Gesù a Gerusalemme per donare sé stesso
Molti stendevano i propri mantelli sulla strada, altri invece delle fronde, tagliate nei campi. Quelli che precedevano e quelli che seguivano, gridavano: «Osanna! Benedetto colui che viene nel nome del Signore!».
Marco 11,8-9
Celebriamo la Domenica delle Palme o di Passione, mentre si compie il plenilunio di marzo, che ricorre quest’anno nella prima mattina del giorno 25, Lunedì Santo. Si individua così la data della Pasqua secondo il rito cattolico, che cade nella domenica successiva alla prima luna piena di primavera, nel rispetto dei simbolismi della celebrazione della Pasqua ebraica, legata ai ritmi dell’anno solare e all’equinozio che segna l’avvio della stagione delle primizie e dei frutti.
Il memoriale del passaggio di Israele dalla schiavitù a una nuova libertà, quella dei figli, chiamati a camminare incontro a un Padre buono e a una Casa Santa attraverso il deserto, nel silenzio, nell’intimità e pur tra le prove, è presentato nella I lettura (Esodo 12) della Messa “In Coena Domini”, istituzione dell’Eucaristia, dono di Colui che, «avendo amato i suoi che erano nel mondo, li amò fino alla fine» (Giovanni 13,1). Inaugurate dalla Messa del Crisma, che è presieduta in ogni diocesi dal vescovo e celebrata in unione con lui, nelle chiese Cattedrali, dal clero diocesano, chiamato a rinnovare le promesse sacerdotali alla presenza del popolo di Dio, segno dell’unità della Chiesa radunata per l’unico Mistero che dà salvezza, le liturgie del Giovedì Santo, che avviano il Sacro Triduo in modo solenne, con il colore bianco dei paramenti e la proclamazione del Gloria, omesso di norma in Tempo di Quaresima, ci introdurranno nell’unica grande celebrazione che, senza chiudersi con la benedizione finale e senza riaprirsi, nei giorni del Triduo, con il segno di croce iniziale, culminerà, la notte del Sabato Santo, con l’Alleluia nuovo della Pasqua, che annuncia il Vangelo dopo la ricca liturgia della Veglia.
Attraverseremo dunque l’unico Mistero dell’Incarnazione, Passione, Morte e Risurrezione del Signore in un’unica grande Messa, che riannoda i fili del tempo e “riconcilia l’uomo al Suo Dio”, certi della salvezza potente offertaci dal Cristo-Messia: è Lui il vero Re, figlio di Davide, che entra glorioso in Gerusalemme sul puledro, cavalcatura dei sovrani di Israele e di Giuda (Marco 11,1-10); è Lui che, «assumendo la condizione di servo, umiliò se stesso facendosi obbediente fino alla morte di croce» (II lettura, Filippesi 2), secondo le profezie del Salmo 21 (Responsorio) e di Isaia (Canti del servo del Signore, I lettura). Il racconto, secondo Marco (11-16,2), scandisce le ore, i dì, le notti a Betania e al Monte degli Ulivi, le discussioni con i notabili, le profezie, la solitudine dell’uomo-Dio abbandonato dai suoi, ai quali ha dato tutto, persino da Pietro.

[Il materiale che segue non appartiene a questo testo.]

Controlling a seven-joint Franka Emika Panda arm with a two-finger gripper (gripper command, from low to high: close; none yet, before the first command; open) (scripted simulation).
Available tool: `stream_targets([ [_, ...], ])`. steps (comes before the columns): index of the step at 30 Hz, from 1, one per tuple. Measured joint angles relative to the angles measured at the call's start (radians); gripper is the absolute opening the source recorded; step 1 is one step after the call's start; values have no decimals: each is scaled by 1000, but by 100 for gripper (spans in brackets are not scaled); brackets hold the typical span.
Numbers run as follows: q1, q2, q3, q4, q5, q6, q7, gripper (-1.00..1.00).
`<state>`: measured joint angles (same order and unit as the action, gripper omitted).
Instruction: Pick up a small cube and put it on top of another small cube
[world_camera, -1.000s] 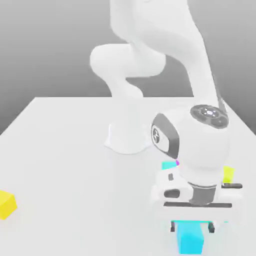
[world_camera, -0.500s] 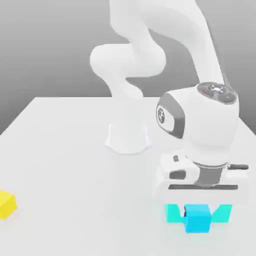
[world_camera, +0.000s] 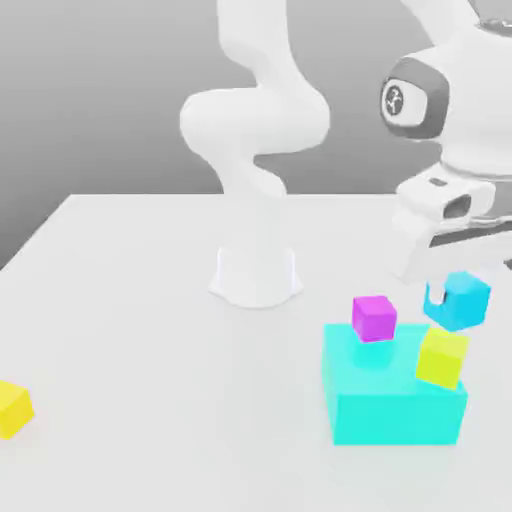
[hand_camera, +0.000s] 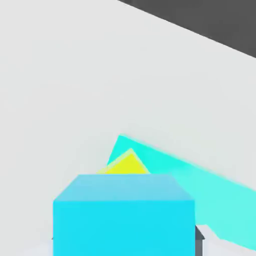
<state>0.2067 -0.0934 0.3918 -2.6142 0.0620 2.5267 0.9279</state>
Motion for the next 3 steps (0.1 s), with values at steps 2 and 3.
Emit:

La Passione si apre con una donna che onora Gesù a Betania (Marco 14,2-9) e si chiude con due donne, «Maria di Magdala e Maria madre di Ioses, che osservano dove viene posto» (15,47). C’è uno sguardo d’amore che accompagna Gesù anche nei giorni del dolore, ed è, dall’inizio alla fine, quello delle donne: in mezzo, al momento della cattura, quando «fuggirono tutti», c’è, solo in Marco, lo sguardo coraggioso e pieno di affetto di «un giovinetto che lo segue avendo addosso un panno di lino (sindón) sul corpo nudo» (Marco 14,51-52), forse figura autobiografica dell’evangelista, forse evocazione biblica o profezia del compimento della Pasqua del Cristo. Ci dia il Signore di meditare queste ore e seguirlo fino alla Croce, custodendo il nostro sguardo, puro come quello dei bambini, amante come quello della Sposa, sempre fisso su di Lui, unica salvezza. Buona Settimana Santa!